The system works with gigabit Ethernet connections, with the Drobo FS plugging directly into a home router, with data transfer speeds of 37 to 50 megabytes per second. However, be warned that wireless networking degrades the speed substantially with Wi-Fi connections.

"I have a Wireless N network," Fuccio said, referring to the faster, newer-generation wireless networking technology. "I get a whopping 4MB/sec on it. For most people on a wireless network, it's going to be the network that's the bottleneck."

The Drobo FS runs Linux under the covers, and that opens up the possibility of running applications on the system to customize its abilities. A number of free DroboApps are available for the Drobo FS. One, for example, lets the system act as an iTunes library, letting multiple computers play the same music and video. Another, Oxygen Cloud, can be used to let people see their files from mobile phones, PCs, or other devices, and to share it across multiple Drobo FS units.

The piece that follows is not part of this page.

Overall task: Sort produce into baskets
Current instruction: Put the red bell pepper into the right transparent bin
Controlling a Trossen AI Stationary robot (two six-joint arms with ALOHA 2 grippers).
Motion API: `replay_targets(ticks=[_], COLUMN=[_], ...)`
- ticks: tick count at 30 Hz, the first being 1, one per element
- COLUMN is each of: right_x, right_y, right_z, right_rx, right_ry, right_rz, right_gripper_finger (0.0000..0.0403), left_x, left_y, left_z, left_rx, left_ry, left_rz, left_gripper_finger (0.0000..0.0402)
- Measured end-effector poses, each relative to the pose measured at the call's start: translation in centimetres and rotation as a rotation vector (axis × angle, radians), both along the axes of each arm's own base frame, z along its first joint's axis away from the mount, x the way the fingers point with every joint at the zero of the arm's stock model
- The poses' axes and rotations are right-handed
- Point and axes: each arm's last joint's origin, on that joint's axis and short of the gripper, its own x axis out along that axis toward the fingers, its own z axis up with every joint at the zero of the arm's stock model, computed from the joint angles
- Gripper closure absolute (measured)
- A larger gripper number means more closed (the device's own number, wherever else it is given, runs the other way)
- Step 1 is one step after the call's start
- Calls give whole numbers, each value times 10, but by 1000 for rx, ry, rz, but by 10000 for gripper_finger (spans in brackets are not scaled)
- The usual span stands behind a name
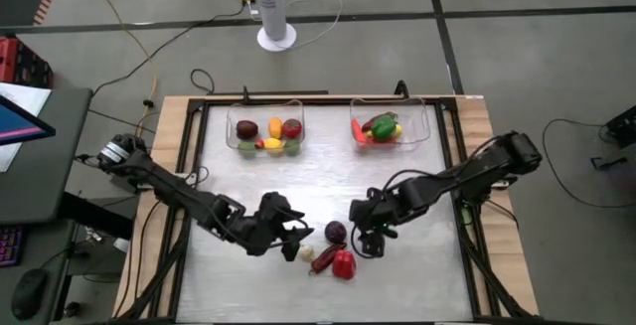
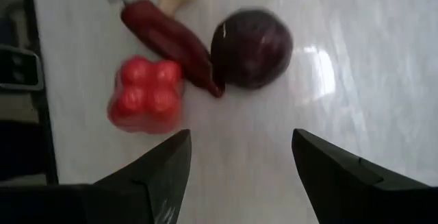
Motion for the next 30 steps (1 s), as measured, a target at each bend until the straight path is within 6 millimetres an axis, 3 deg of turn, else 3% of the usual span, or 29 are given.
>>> replay_targets(ticks=[4,15,30], right_x=[3,1,5], right_y=[13,59,59], right_z=[-4,37,43], right_rx=[16,7,53], right_ry=[23,-133,-159], right_rz=[35,223,183], right_gripper_finger=[121,121,107], left_x=[-5,-18,-21], left_y=[-10,-30,-34], left_z=[1,5,5], left_rx=[-15,-48,18], left_ry=[-34,-62,-58], left_rz=[35,9,-9], left_gripper_finger=[157,157,157])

The usable capacity of the systems varies according to the drives and configuration. With single-drive protection, meaning a single hard drive can fail, a system with a 320GB drive and two 500GB drives would have a usable capacity of 762GB. One topped out with five 2TB drives would have a usable capacity of 7.3TB.

Or if you want to get really complicated, in a system with drives of 320GB, 500GB, 640GB, 750GB, and 1.5TB configured with dual-drive redundancy, the 3.4TB of raw capacity becomes 1.32TB of protected capacity. Of that, 903GB is what Drobo politely refers to as "reserved for expansion," which is to say unused until you dump that 320GB for something bigger

The system is quiet, Fuccio said. "I have one sitting at my desk. I can't hear it," he said. "I have one at home, maybe 18 inches away. I can't hear the fan [though] maybe sometimes I hear a little disk noise."